Twitter will soon let you view quoted tweets, a functionality that Twitter users currently rely on a service named Quoted Replies for. The existence of the feature was first spotted by app reverse engineer Jane Manchun Wong last Friday and it is now live for some Twitter users on iOS.
With this addition, Twitter will classify retweets into two categories – with and without comments. There is a neat counter at the top that shows you the number of tweets in these respective categories.
It looks like this! pic.twitter.com/HaVoRMO6T5
— Divia Eden (@diviacaroline) April 21, 2020
The feature can be accessed when you tap on the number of retweets on a tweet. In case you’re unaware, Twitter currently shows just the names of users when you view retweets. Since the feature is currently under testing, we could expect Twitter to rollout the feature in the coming weeks.
The implementation of the feature appears to be slightly different for some Twitter users. In the second case, Twitter app explicitly mentions the number of tweets with comments. On tapping “X Retweets with comments”, Twitter lists the quoted replies. Take a look at the images in the tweet below for a better understanding.

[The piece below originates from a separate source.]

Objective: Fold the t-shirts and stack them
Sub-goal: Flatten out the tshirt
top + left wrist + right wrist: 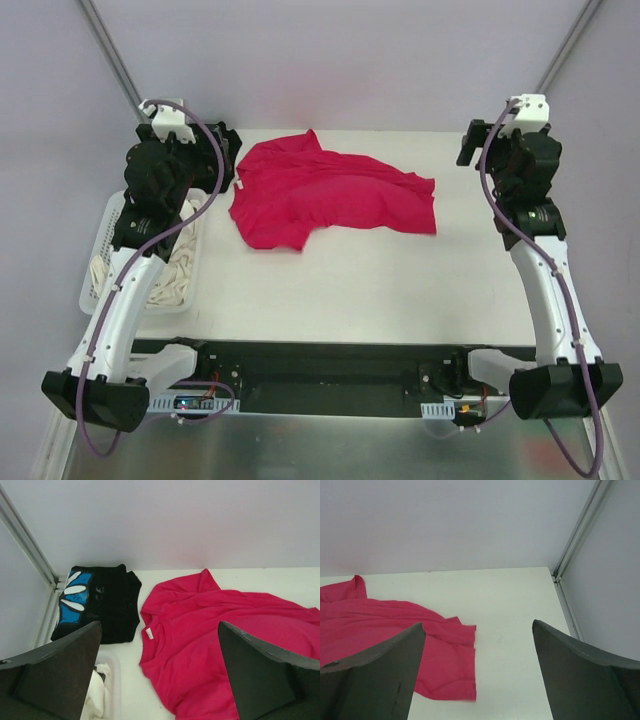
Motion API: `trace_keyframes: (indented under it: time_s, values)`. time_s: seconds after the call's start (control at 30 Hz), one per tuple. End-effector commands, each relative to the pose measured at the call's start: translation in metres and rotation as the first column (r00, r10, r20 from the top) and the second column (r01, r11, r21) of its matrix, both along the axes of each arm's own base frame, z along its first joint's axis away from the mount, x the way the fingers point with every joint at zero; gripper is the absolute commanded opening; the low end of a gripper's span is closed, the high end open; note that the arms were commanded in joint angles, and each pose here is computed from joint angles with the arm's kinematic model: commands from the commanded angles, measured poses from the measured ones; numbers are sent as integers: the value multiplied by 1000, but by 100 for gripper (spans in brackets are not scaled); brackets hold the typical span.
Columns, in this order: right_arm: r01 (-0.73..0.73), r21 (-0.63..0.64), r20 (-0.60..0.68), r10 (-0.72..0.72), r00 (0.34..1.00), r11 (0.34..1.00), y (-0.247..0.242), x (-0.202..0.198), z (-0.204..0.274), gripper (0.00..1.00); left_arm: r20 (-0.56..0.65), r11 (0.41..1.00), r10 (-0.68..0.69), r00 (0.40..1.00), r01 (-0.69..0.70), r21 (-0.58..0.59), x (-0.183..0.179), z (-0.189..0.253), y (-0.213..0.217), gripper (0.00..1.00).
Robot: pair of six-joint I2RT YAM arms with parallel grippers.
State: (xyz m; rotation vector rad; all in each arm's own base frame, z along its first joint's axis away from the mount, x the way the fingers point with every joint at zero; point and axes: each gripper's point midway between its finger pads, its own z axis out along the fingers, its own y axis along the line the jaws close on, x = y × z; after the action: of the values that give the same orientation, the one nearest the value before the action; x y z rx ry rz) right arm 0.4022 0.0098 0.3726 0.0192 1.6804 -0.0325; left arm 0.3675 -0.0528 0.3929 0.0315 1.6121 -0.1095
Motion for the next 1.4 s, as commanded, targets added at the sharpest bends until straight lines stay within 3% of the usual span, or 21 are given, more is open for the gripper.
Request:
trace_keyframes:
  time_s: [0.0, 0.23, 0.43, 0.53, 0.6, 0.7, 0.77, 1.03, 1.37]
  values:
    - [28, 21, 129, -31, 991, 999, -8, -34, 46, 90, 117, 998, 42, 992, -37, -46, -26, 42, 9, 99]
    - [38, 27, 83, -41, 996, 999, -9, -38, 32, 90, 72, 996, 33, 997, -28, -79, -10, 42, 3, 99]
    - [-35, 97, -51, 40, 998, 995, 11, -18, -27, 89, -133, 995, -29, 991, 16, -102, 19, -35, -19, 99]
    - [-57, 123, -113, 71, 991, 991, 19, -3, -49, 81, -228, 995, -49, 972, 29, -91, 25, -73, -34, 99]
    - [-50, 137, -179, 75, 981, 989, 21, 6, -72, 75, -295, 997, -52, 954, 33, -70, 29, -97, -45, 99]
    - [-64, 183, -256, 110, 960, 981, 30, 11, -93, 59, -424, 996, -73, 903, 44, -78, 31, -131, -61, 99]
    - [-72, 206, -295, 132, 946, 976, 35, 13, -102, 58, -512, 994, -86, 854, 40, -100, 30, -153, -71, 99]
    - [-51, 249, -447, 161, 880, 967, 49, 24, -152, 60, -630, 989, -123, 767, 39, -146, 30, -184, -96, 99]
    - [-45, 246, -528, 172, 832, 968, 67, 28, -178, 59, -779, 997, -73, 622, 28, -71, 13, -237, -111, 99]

can confirm as well, but i’m seeing a slightly different UI pic.twitter.com/UCsE2AH9GL
— mehedi hassan (@mehedih_) April 21, 2020
After seeing both of these implementations, I’m personally inclined towards the user interface implemented on the first set of images since it presents all the necessary details in a more straightforward manner.
Since Twitter is unlikely to make a wider rollout of the same feature with different implementations, we will have to wait to see which UI gets finalized. With this addition, users will probably will bid adieu to Quoted Replies, if the feature gets expanded to Android and Twitter web app as well.
Speaking of the web app, Twitter has widely rolled out a collapsible conversation sidebar today so that you can view the media and read the tweet’s replies simultaneously.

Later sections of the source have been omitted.